In this example the Product Owner retains responsibility for moving the conversion metric. The Product Owner needs to build something that moves the metric and cannot claim victory simply by implementing the purple widget. The success of the Product Owner can be easily determined from whether they moved the conversion metric. The Product Owner and Executive have agreed an exchange rate between the conversion metric and the “financial return” so that the executive can judge whether the investment is sound or not. The exchange rate can change based on the sentiment of the executive. For example if churn is high and customers are leaving, they may prefer an investment to reduce churn rather than conversion which simply on-boards customers who leave.

The First Investment

The first investment that a competent product owner makes is to establish the baseline values for their metrics. This allows them to determine whether their investments are working or not. If you do not know your starting point, there is no way to know whether the things you are doing are improving the product or otherwise.
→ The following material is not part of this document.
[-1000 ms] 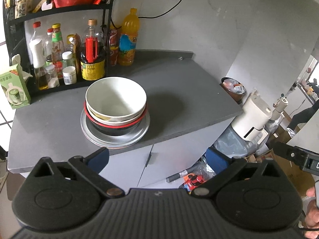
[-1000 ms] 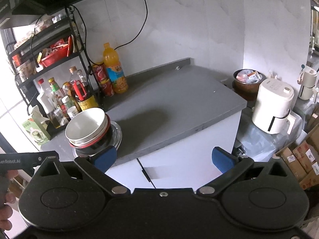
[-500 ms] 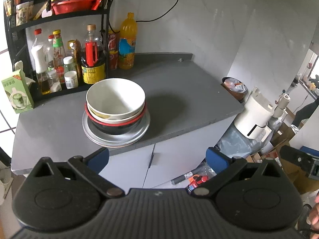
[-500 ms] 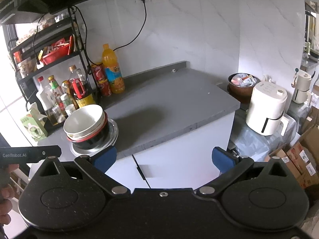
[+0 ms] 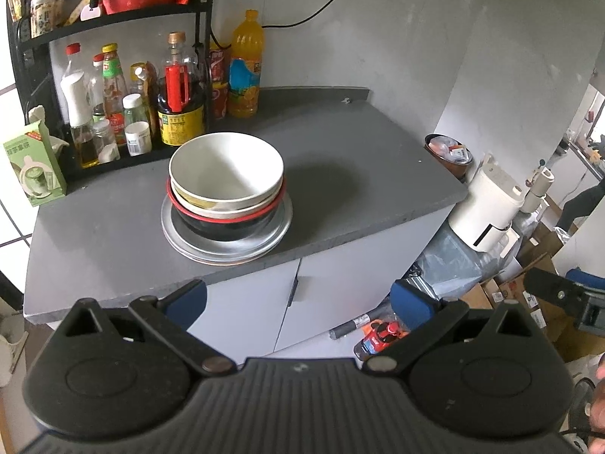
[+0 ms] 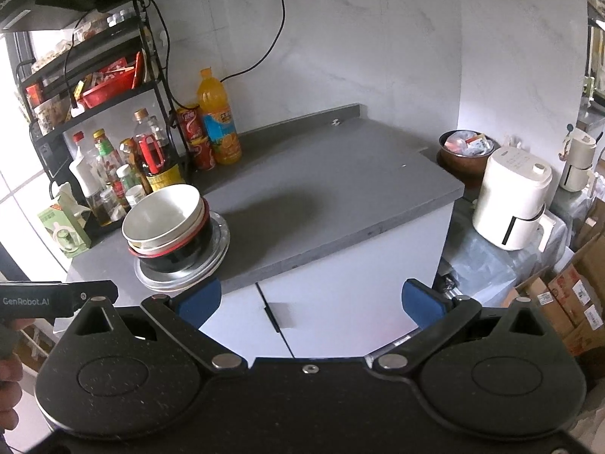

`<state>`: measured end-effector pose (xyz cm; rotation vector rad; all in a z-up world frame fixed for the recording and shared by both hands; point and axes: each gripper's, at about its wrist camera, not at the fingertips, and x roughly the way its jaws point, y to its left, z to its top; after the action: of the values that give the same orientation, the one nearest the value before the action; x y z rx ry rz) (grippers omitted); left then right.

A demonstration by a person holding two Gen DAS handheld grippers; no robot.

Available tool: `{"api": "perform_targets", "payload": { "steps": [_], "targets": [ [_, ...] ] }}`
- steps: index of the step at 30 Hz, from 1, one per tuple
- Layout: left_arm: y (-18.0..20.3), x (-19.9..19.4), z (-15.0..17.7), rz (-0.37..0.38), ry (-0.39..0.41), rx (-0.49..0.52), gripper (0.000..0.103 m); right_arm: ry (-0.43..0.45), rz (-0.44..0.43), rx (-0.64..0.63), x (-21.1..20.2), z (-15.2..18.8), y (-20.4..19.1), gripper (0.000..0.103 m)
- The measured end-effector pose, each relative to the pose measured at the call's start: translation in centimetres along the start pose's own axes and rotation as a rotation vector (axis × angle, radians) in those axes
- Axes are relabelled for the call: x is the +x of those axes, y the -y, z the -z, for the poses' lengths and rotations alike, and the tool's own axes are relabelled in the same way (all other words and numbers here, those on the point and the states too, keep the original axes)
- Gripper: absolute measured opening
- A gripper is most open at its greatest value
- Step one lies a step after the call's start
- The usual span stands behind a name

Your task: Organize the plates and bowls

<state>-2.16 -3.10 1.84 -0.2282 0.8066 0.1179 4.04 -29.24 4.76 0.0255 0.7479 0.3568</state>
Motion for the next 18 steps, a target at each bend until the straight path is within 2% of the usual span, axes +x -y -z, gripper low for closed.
{"api": "perform_targets", "payload": {
  "steps": [18],
  "targets": [
    [-0.76, 0.08, -0.52, -0.011, -0.006, 0.03, 0.102, -0.016, 0.006, 0.004, 0.84, -0.47, -0.66, 0.103]
  ]
}}
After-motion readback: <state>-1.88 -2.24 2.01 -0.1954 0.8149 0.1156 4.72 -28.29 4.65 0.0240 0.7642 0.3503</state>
Without your baseline metrics, you have no way of learning whether the things you have built are a success or not.

A culture of Metrics versus Features

When your goal is to move the metrics instead of building features, you have to learn about your customers and their needs. If you do not study your customer, the features you build are a big gamble, nothing more than a wild bet.

Building features is hard, however it is CYNEFIN.complicated problem which can be solved by experts or analysis. Moving metrics involves building features which is CYNEFIN.complicated, and it is also hard because understanding what your customers need is a CYNEFIN.complex problem to solve. Poor quality Product Owners will ask their executives to turn their CYNEFIN.complex problem (Move the metric) into a CYNEFIN.complicated problem (Build a feature). It is the responsibility of the Executive to prevent the product owner from doing this.

A simple trick for Executives is to get their product owners to move the metric to claim success, and give no credit for simply building the feature. In short, ditch the business case and embrace metrics.